If you don't want to work your way up from a basic, entry-level position, then you could undertake some specialist vocational training. A number of UK colleges offer relevant courses. These include:

  • HNC/HND in Baking and Food and Drink Processing
  • Level 2 Certificate in General Patisserie and Confectionery
  • Level 2 Diploma in Professional Bakery

Alternatively, you could try and get an Apprenticeship. This will allow you to earn a little more while you train and, hopefully, have a job at the end of it. Visit the official Apprenticeships website to learn more about the scheme and to find an employer happy to support new talent near you.

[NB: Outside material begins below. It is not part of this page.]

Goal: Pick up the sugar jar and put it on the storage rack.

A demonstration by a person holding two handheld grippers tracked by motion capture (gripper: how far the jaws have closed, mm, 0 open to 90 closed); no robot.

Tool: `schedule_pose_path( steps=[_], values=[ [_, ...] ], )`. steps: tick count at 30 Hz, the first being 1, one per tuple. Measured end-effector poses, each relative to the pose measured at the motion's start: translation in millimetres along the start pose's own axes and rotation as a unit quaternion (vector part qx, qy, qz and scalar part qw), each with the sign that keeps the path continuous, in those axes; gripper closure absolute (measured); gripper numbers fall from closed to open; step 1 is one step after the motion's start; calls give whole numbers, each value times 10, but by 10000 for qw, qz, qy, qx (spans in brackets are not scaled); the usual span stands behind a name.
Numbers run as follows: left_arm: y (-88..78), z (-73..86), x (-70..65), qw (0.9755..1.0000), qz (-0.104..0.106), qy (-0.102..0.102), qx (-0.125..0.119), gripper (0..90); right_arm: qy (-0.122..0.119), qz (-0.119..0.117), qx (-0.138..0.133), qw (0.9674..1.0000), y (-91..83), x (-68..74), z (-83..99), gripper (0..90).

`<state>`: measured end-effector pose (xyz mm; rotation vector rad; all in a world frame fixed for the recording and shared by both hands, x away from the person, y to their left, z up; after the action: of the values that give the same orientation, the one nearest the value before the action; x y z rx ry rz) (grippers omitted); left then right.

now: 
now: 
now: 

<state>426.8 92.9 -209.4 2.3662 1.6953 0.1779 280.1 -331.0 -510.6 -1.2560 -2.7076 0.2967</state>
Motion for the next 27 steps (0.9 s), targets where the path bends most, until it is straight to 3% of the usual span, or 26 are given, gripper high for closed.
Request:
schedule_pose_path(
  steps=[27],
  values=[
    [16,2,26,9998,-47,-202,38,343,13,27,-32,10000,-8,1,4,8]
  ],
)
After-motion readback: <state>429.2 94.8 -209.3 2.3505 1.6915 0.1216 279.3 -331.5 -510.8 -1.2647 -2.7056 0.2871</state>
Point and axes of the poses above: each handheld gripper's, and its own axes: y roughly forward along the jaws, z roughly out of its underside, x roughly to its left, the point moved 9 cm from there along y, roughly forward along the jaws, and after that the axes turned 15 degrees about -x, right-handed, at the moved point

Aside from formal training, you will also be expected to have a wide range of relevant skills and personal attributes if you want to be a baker. These may include

  • A genuine passion for baking and a genuine ability in this area
  • A hardworking and reliable nature; early morning starts are essential, so you have to be fine with this
  • The ability to work under pressure and to meet strict deadlines
  • A willingness to work as part of a team as well as the ability to work well under your own initiative
  • A good understanding of health and safety rules and regulations and a commitment to adhering to them

Training and Career Development

Once you have started working as a baker, there are a number of ways you can push your career forward.

For instance, if you work in a factory, with time and experience, you may be able to take on more responsibility and could eventually end up in a supervisory or management role. Many larger employers will be happy to support your development, particularly if you show a strong desire to stay within the company.

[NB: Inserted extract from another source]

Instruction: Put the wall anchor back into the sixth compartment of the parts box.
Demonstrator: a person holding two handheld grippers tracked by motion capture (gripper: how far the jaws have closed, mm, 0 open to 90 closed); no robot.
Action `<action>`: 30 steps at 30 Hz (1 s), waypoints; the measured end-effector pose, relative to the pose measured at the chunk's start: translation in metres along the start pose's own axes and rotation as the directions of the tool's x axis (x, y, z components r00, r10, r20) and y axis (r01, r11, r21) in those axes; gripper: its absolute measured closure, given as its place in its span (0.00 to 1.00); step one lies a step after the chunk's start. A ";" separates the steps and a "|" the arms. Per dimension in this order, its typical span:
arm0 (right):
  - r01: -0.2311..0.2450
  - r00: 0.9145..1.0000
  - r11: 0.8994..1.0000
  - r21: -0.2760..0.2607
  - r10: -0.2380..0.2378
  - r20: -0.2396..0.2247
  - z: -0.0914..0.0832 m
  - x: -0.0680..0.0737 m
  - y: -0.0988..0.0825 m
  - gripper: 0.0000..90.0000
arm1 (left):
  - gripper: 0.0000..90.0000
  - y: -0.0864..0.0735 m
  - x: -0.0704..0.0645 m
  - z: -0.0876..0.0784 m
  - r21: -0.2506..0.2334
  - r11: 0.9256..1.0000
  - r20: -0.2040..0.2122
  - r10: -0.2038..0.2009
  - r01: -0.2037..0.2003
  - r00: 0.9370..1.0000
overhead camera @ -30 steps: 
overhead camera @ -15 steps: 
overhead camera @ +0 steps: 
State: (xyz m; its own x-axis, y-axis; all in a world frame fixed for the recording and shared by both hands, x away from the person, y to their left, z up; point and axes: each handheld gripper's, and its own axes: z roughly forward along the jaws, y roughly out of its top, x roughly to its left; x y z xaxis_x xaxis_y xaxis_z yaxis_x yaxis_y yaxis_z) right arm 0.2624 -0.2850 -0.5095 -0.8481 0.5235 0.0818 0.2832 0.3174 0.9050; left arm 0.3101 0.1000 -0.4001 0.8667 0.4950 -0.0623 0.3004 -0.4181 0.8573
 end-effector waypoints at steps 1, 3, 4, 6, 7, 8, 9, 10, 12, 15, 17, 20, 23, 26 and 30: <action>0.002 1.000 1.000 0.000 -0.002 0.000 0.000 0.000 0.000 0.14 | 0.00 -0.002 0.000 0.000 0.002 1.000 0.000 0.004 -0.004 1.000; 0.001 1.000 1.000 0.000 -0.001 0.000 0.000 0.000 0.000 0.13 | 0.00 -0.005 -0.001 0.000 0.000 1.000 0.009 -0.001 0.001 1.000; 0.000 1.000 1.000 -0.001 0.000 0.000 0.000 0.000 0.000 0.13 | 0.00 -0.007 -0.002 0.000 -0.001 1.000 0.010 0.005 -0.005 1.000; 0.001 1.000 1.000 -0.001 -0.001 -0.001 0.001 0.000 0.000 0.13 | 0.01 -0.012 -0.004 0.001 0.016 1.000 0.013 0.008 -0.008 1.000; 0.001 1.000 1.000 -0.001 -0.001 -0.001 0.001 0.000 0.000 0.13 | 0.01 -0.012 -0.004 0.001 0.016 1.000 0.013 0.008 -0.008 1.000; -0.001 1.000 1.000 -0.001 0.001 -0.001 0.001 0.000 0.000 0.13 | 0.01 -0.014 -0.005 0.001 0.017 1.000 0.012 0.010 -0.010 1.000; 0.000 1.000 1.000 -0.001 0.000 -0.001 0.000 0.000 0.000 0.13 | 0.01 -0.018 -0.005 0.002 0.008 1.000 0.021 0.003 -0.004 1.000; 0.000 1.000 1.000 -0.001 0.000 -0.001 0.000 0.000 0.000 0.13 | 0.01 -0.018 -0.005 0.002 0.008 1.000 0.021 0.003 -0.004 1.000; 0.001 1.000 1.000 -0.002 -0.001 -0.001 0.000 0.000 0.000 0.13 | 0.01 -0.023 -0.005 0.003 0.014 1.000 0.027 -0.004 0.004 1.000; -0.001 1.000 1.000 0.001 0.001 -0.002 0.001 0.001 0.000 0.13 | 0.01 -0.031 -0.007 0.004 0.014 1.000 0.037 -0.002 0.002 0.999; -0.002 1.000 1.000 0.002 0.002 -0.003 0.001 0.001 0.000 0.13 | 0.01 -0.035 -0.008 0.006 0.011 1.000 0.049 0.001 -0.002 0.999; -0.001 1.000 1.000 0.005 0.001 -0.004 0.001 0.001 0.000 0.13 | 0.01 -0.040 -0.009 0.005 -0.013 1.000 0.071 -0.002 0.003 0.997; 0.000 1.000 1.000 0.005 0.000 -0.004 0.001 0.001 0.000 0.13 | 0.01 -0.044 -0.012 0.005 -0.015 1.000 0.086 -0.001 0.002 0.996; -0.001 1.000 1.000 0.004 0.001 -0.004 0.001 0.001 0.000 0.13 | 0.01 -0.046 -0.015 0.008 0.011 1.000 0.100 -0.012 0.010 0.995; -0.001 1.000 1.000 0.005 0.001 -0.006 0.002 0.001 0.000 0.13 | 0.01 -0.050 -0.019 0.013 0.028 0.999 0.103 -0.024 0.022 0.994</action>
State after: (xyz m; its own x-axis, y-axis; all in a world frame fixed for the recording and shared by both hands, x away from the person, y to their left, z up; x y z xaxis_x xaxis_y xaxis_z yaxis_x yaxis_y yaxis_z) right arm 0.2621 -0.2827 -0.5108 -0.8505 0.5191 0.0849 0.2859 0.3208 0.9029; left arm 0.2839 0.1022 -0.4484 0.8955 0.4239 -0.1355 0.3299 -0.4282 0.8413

As well as taking on greater levels of responsibility, you could enhance your baking skills. The Federation of Bakers has been helping train bakers for more than 200 years and now offers a wide range of short courses, all of which you will be able to complete alongside a full-time job. Check out their website for more information. Additionally, specialising in high-end products such as artisan breads or pastries could help boost your earnings.

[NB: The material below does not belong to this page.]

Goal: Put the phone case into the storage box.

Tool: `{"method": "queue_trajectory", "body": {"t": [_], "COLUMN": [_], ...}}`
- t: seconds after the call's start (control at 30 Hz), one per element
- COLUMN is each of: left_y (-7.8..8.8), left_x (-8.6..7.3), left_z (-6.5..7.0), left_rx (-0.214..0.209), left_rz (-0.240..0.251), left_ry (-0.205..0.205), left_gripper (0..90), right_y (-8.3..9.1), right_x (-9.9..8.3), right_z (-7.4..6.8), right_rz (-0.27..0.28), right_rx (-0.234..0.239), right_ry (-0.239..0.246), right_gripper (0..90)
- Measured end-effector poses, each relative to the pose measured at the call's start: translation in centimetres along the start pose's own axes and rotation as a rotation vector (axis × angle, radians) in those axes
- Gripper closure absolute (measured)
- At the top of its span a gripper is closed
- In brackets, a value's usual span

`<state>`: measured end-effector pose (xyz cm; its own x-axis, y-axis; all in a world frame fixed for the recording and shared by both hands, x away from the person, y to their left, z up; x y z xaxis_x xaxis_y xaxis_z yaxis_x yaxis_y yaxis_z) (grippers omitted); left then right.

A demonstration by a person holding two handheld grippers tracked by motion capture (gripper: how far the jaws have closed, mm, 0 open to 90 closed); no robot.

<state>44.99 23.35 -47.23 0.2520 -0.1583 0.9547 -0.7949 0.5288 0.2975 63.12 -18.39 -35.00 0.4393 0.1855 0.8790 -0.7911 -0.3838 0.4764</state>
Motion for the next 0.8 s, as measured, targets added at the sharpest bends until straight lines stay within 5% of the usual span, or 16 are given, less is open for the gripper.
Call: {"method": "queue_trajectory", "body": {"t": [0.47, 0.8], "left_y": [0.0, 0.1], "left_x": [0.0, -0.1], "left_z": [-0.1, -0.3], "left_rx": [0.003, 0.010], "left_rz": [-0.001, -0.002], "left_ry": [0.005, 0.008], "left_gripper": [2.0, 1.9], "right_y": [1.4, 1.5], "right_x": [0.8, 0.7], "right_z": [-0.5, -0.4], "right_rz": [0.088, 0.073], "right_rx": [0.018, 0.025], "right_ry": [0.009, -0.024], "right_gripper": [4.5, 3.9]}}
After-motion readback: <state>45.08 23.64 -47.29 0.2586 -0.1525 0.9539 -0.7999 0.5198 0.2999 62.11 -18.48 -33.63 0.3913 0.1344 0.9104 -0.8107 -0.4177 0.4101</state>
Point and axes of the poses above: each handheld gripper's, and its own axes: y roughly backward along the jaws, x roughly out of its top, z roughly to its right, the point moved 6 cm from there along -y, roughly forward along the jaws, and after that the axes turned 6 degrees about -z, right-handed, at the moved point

Finally, if you have the skills, experience, confidence and business acumen, you could choose to go it alone and set up a small-scale artisan baking company. Not only wil; you be able to be your own boss, but the potential rewards on offer are much higher than those available to employees.

Pay and Benefits

Factory-based bakers can earn between £12,000 and £18,000 a year, with those working shifts and unsocial hours tending to be at the higher end of this range. Again, with extra experience and as you take on more responsibilities, you may be able to earn more, with factory managers potentially earning around £40,000 a year.

As an artisan baker, meanwhile, your earnings will entirely depend on how successful your small business is. You could earn nothing or, at most, just the National Minimum Wage or, if your products prove a hit, you could earn considerable amounts of money.

Alongside any financial incentives, working as a baker could also give you the chance to make money while indulging your passion for good food and it could also allow you to work with like-minded people in a vibrant, creative environment.

Possible Downsides

Working as a baker can be tough and physically demanding. Apart from the early starts – all-but essential in smaller bakeries – you will probably be working in a hot, dusty environment, making it far from ideal if you suffer from allergies. Added to this, the work can be stressful if you have large orders to meet, while if you go freelance you have to deal with all the stresses that come with starting a small business from scratch, including a lack of guaranteed income.

Finding Work

If you're just starting out, then the best place to look for basic bakery jobs is by searching on our site, if that fails then find your local Jobcentre Plus. Here, you'll be able to contact them to set up an appointment.

Alternatively, you could try finding work through specialist recruitment firms. These are particularly useful if you a skilled and experienced baker. Careers in Food and Drink provides links to a number of the leading recruitment sites, allowing you to find specialist baker jobs all over the country.